The tryptase mMCP-6 contributes to pulmonary macrophage accumulation and parenchymal inflammation, and is required for airway remodeling and alveolar enlargement in experimental COPD. A–J, WT and mMCP-6^−/− B6 mice were exposed to cigarette smoke or normal air for 8 weeks.
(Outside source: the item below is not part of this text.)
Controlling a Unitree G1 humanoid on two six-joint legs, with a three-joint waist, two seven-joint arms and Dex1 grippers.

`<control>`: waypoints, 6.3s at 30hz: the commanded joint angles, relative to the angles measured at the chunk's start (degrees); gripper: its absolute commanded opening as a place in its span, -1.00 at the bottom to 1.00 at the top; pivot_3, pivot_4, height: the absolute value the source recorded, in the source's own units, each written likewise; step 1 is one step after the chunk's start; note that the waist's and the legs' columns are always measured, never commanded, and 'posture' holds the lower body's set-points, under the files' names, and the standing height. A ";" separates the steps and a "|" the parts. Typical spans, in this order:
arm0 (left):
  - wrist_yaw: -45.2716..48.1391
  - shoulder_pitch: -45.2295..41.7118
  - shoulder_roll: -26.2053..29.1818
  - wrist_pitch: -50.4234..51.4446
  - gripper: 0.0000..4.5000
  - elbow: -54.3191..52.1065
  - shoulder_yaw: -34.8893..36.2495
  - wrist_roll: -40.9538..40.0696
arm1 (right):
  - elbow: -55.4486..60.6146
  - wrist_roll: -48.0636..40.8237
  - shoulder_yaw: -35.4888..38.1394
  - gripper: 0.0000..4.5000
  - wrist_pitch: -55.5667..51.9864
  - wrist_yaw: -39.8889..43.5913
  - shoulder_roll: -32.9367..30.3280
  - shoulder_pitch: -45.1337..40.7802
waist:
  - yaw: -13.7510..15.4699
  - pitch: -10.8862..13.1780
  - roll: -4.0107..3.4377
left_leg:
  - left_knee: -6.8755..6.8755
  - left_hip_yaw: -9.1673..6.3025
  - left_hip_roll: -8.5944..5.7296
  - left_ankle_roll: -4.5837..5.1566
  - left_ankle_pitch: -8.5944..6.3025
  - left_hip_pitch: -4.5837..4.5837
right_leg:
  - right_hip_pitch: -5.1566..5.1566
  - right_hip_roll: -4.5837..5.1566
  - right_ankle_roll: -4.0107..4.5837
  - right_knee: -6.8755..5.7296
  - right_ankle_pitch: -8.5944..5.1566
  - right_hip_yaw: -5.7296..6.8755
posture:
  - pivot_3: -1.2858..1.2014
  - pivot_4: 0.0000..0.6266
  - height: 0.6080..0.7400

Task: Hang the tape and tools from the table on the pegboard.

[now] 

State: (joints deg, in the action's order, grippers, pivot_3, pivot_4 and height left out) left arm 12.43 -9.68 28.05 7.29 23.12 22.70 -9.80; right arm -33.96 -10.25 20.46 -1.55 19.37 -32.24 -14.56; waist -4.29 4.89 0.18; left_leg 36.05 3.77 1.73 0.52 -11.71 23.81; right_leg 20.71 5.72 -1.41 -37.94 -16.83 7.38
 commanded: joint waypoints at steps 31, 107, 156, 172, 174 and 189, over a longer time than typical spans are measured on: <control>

Relative to smoke-exposed WT mice, smoke-exposed mMCP-6^−/− mice had (A) no change in the number of Kit⁺/FcεRI⁺/IgE⁺ MCs but had reduced (B) numbers of F4/80⁺ macrophages and (C) neutrophils in the lung, (D) less cellular infiltrates in the parenchyma, attenuated (E) TNF-α and (F) Cxcl1 mRNA levels in lung homogenates, (G) diminished alveolar enlargement, (H) no airway remodelling and no differences in lung function [e.g. (I) transpulmonary resistance (RI) or (J) dynamic compliance (Cdyn)]. K–M, B6 mouse bone marrow-derived macrophages were cultured in the absence or presence of recombinant hTryptase-β. Relative to untreated cells, hTryptae-β-treated cells had increased levels of the transcripts that encode (K) TNF-α, (L) Cxcl1 and (M) IL-1β. Data are means±SEM of 6–8 mice/group, or of 3 cell cultures in triplicate (representative of 4 repeat experiments), # P<0.05, ## P<0.01, ### P<0.001 compared to mice that breathed normal air (A–J) or compared to sham-treated macrophages (K–M), * P<0.05, compared to other groups indicated.